Fraud detection using Machine learning

Fraud Detection as classification problem

To illustrate how fraud detection problem can be solved using Machine learning I will use data available on kaggle : https://www.kaggle.com/mlg-ulb/creditcardfraud
The purpose of this article is to discuss the biggest challenges in predicting fraudulent data and how to overcome those.

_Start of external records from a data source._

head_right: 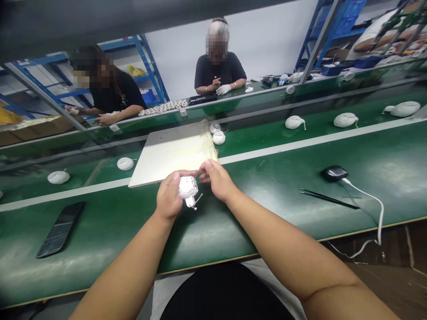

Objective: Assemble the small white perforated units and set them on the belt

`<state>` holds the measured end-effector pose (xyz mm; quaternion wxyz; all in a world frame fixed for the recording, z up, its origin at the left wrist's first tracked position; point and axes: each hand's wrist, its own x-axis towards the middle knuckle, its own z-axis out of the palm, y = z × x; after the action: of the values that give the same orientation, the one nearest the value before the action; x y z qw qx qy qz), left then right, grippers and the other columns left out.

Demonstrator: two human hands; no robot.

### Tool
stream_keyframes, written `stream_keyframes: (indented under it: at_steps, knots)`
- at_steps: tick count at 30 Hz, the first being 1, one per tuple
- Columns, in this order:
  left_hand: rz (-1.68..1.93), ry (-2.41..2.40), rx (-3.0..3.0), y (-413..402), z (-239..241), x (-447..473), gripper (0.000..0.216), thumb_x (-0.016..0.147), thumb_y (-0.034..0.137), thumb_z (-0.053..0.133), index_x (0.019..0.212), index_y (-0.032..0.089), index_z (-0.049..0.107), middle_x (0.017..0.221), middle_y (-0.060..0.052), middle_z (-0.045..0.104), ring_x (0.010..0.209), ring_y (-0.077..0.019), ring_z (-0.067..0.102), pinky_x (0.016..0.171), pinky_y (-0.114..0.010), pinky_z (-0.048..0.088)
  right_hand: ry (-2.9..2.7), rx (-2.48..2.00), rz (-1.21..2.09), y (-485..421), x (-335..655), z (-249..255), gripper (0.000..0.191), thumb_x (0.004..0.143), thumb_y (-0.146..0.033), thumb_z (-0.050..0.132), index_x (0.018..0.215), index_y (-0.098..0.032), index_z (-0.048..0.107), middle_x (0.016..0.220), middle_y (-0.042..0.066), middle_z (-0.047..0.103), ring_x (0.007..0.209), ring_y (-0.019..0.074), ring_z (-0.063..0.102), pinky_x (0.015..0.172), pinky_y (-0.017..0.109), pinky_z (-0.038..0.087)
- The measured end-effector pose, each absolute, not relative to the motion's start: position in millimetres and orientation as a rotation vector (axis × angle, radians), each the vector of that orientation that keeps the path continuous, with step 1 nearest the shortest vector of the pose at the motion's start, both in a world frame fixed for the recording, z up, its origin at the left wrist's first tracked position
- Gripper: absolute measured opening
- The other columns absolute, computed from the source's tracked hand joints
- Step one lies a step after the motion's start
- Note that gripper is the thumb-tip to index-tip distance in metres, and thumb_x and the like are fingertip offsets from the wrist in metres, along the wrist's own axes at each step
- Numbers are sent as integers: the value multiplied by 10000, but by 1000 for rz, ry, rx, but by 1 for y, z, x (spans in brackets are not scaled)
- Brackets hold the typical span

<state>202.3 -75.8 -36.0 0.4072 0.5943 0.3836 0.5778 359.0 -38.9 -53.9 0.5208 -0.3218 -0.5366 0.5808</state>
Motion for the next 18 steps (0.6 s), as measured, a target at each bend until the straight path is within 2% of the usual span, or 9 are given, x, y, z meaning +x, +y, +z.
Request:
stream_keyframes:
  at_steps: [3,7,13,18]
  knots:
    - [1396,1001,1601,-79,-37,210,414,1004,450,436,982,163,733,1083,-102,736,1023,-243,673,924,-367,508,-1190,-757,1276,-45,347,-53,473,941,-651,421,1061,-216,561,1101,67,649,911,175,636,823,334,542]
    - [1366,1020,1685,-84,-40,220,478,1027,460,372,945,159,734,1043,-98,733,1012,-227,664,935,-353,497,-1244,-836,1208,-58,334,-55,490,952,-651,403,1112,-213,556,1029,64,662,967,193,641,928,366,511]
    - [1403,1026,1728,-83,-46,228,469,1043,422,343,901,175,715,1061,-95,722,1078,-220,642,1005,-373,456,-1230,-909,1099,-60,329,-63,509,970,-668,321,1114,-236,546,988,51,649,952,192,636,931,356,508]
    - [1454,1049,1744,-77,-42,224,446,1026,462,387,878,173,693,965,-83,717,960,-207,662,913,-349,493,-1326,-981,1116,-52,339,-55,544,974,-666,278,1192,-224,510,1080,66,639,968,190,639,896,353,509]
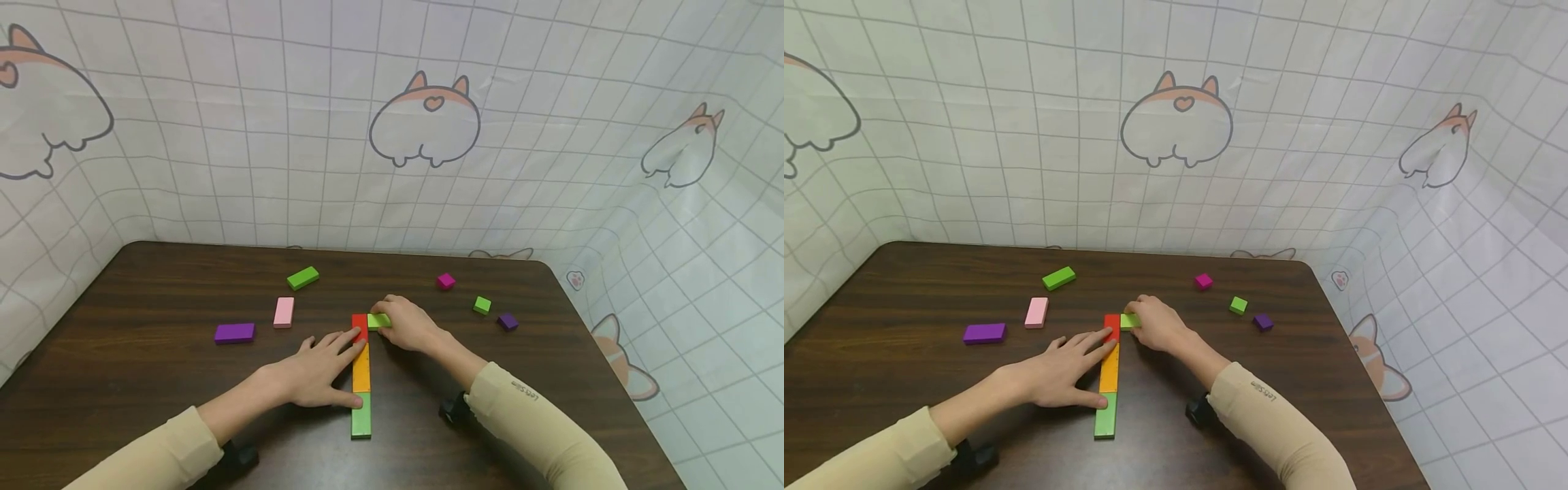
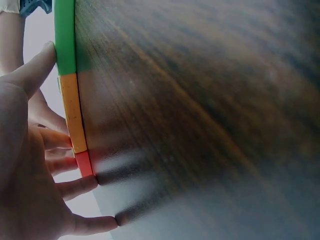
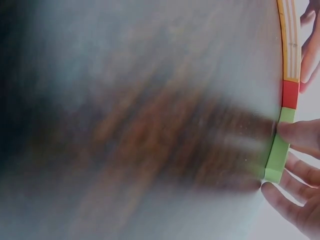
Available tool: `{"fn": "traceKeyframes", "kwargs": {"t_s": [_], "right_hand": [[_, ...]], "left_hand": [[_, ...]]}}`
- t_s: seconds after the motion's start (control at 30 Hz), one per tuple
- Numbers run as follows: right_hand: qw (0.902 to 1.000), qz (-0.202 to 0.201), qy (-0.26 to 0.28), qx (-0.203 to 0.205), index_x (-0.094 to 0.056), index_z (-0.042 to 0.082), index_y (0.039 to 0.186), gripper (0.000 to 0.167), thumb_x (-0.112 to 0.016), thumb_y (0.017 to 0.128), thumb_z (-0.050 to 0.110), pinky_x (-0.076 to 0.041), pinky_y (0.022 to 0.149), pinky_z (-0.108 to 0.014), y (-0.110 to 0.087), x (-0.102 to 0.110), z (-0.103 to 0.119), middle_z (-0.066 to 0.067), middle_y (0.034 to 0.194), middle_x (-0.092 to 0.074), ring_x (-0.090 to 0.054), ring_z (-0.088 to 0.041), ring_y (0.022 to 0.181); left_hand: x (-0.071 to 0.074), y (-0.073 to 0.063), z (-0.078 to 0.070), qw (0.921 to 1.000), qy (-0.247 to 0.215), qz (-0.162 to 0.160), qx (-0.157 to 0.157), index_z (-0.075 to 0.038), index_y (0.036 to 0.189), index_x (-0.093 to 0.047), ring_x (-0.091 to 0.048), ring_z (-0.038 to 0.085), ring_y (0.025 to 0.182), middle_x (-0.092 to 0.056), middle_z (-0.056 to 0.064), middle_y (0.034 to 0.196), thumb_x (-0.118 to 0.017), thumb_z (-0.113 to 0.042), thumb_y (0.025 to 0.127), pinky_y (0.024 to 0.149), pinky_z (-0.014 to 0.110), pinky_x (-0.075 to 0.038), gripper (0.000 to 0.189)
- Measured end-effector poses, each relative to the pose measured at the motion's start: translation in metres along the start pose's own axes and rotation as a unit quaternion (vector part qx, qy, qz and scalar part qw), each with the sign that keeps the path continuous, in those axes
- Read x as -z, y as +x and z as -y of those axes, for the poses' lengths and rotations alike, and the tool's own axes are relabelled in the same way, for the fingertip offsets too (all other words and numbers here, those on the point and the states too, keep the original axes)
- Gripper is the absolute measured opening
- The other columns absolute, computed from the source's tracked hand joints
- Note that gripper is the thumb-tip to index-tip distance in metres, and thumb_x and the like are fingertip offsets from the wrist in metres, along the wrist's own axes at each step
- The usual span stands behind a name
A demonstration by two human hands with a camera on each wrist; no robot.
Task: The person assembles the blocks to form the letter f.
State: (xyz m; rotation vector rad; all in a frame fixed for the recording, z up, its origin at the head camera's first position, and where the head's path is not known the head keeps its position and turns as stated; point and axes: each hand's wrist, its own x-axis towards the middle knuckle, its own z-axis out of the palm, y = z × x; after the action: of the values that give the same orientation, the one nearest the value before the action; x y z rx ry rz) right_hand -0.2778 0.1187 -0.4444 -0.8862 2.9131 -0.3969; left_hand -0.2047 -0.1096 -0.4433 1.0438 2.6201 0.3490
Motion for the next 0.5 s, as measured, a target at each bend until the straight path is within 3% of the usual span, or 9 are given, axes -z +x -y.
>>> {"fn": "traceKeyframes", "kwargs": {"t_s": [0.5], "right_hand": [[1.0000,0.007,0.007,0.002,-0.069,0.006,0.128,0.036,-0.077,0.095,0.016,-0.051,0.098,-0.040,0.0007,0.0017,-0.0001,-0.010,0.124,-0.065,-0.060,-0.026,0.112]], "left_hand": [[0.0021,-0.0006,-0.0015,1.0000,0.002,0.003,0.006,-0.013,0.164,-0.028,-0.023,0.036,0.151,-0.016,0.010,0.170,-0.057,-0.077,0.089,0.109,0.074,-0.023,0.103]]}}
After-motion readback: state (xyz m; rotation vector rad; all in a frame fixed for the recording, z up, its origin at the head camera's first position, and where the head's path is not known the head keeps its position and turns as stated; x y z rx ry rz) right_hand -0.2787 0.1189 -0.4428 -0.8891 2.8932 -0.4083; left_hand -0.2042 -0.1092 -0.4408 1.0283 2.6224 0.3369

In Machine Learning, problems like fraud detection are typically framed as classification problems predicting a discrete class label output given an information observation. Examples of classification issues that can be thought about are Spam Detectors, Recommender Systems, and Loan Default Prediction.
Talking about credit card payment fraud detection, the classification problem involves developing designs that have enough intelligence to accurately categorize deals as either legit or fraudulent, based upon transaction details such as amount, merchant, location, time and others.
Hackers and criminals around the world are continually looking into new ways of dedicating financial fraud at each minute. Relying exclusively on rule-based, traditionally programmed systems for identifying monetary fraud would not provide the appropriate time-to-market.
This is where Machine Learning shines as a unique solution for this kind of problem.
The primary obstacle when it pertains to modeling fraud detection as a classification issue comes from the reality that in real-world data, most of the deals is not deceptive. This brings a big challenge: imbalanced data.
You can perform exploratory data analysis to find how imbalanced your data is. You can find that out using few simple plots and groupings.

Group by class

Dimensionality Reduction With t-SNE for Visualization

Visualizing our classes would prove to be quite interesting and show us if they are clearly separable. However, it is not possible to produce a 30-dimensional plot using all of our predictors. Instead, using a dimensionality reduction technique such as t-SNE, we are able to project these higher dimensional distributions into lower-dimensional visualizations. (further reading here

Projecting our data set into a two-dimensional space, we are able to produce a scatter plot showing the clusters of fraudulent and non-fraudulent transactions:

Scatter plot shows imbalanced data

Techniques to handle imbalanced data

Most common ways of dealing with imbalanced data are:

  1. Oversampling — SMOTE
  2. Undersampling — UnderSampler from imblearn

Oversampling

To oversample means to create observations in our data set belonging to the class that is under represented in our data. In this case fraudulent transactions.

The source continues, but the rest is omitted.